Median DeltaVcc/% were 6.95 cc and 26%, respectively. The most predictive independent variables of DeltaVcc at MVA were the initial parotid volume (IPV, OR: 1.100; p=0.0002) and Dmean (OR: 1.059; p=0.038). The main independent predictors of DeltaV% at MVA were age (OR: 0.968; p=0.041) and V40 (OR: 1.0338; p=0.013).
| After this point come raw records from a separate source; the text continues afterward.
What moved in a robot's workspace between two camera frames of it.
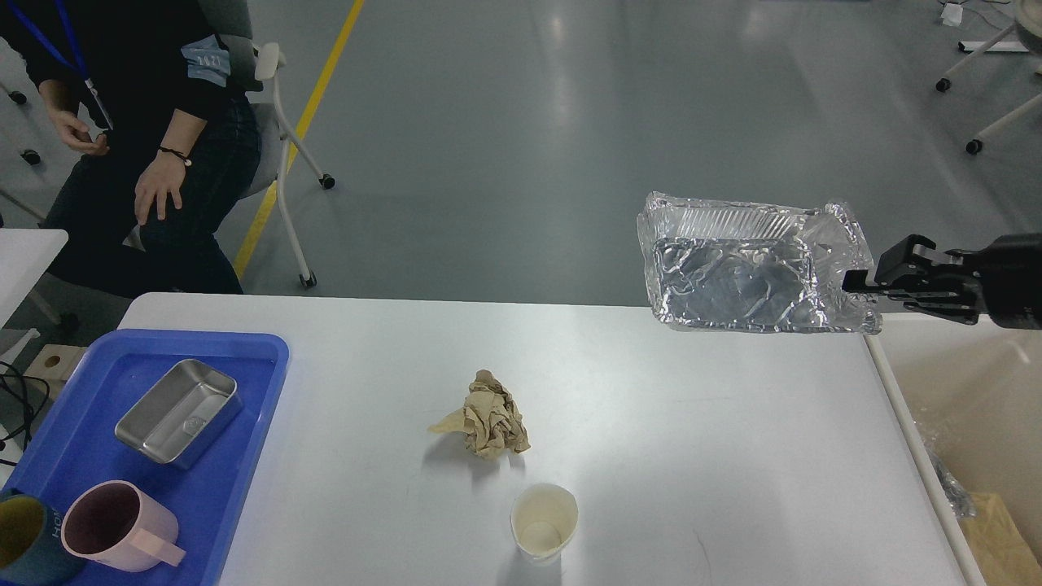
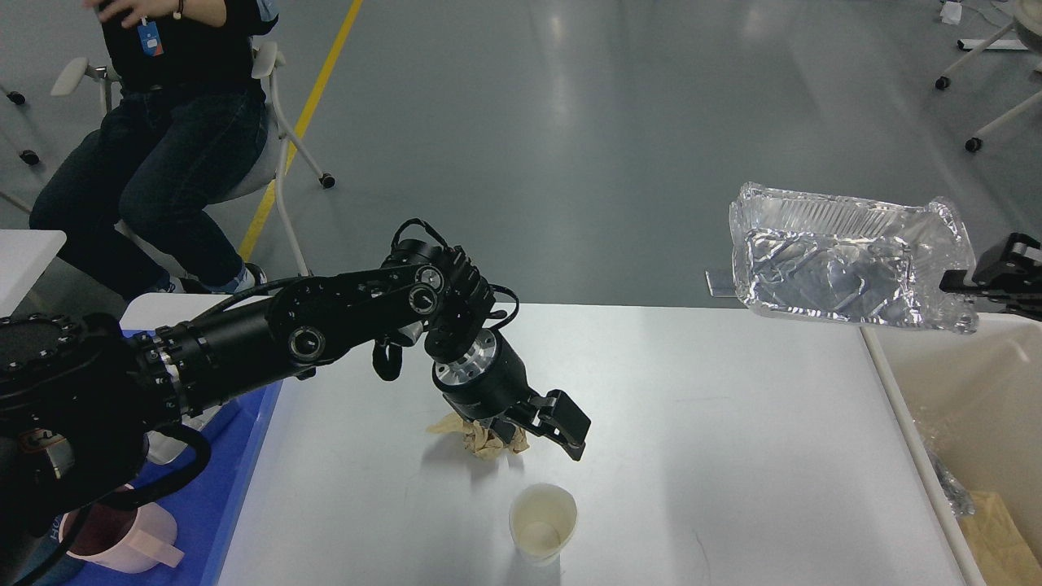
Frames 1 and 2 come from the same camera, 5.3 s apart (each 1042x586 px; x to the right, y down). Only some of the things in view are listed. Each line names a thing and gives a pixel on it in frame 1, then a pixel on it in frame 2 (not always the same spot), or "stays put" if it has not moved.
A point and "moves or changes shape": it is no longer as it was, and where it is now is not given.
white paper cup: x=544 y=518 stays put
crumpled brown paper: x=490 y=420 stays put
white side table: x=25 y=255 stays put
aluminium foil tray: x=719 y=264 moves or changes shape
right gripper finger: x=914 y=264 -> x=1010 y=270
DeltaVcc and DeltaV% may be well described by the equations: DeltaVcc=-2.44+0.076 Dmean (Gy)+0.279 IPV (cc) and DeltaV%=34.23+0.192 V40 (%)-0.2203 age (year). The predictive power of the DeltaVcc model is higher than that of the DeltaV% model.
IPV/age and Dmean/V40 are the major dosimetric and clinical/anatomic predictors of DeltaVcc and DeltaV%. DeltaVcc and DeltaV% may be well described by bi-linear models including the above-mentioned variables.
评估头颈部癌症(HNC)放疗中腮腺退缩的解剖学、临床和剂量学的预处理参数,这些参数可能是预测因素。
对四个机构的 174 个腮腺的数据进行了分析;患者接受了调强放疗(IMRT),包括根治性和辅助性治疗。通过 CT 图像(40 例患者为 MVCT,47 例患者为 KVCT)评估治疗前后腮腺体积的体积差(DeltaV)来评估腮腺退缩。评估了 DeltaVcc/%与多种剂量学、临床和几何参数之间的相关性。通过考虑终点为 DeltaVcc/%大于中位数的情况,进行了单变量和逐步逻辑多元分析(MVA)。根据 MVA 中发现的最具预测性的变量,建立了基于 DeltaV(连续变量)的线性模型。
DeltaVcc/%的中位数分别为 6.95 cc 和 26%。MVA 中 DeltaVcc 的最具预测性的独立变量是初始腮腺体积(IPV,OR:1.100;p=0.0002)和 Dmean(OR:1.059;p=0.038)。MVA 中 DeltaV%的主要独立预测因子是年龄(OR:0.968;p=0.041)和 V40(OR:1.0338;p=0.013)。DeltaVcc 和 DeltaV%可以通过以下方程很好地描述:DeltaVcc=-2.44+0.076 Dmean(Gy)+0.279 IPV(cc)和 DeltaV%=34.23+0.192 V40(%)-0.2203 age(年)。DeltaVcc 模型的预测能力高于 DeltaV%模型。
IPV/年龄和 Dmean/V40 是 DeltaVcc 和 DeltaV%的主要剂量学和临床/解剖学预测因子。DeltaVcc 和 DeltaV%可以通过包含上述变量的双线性模型很好地描述。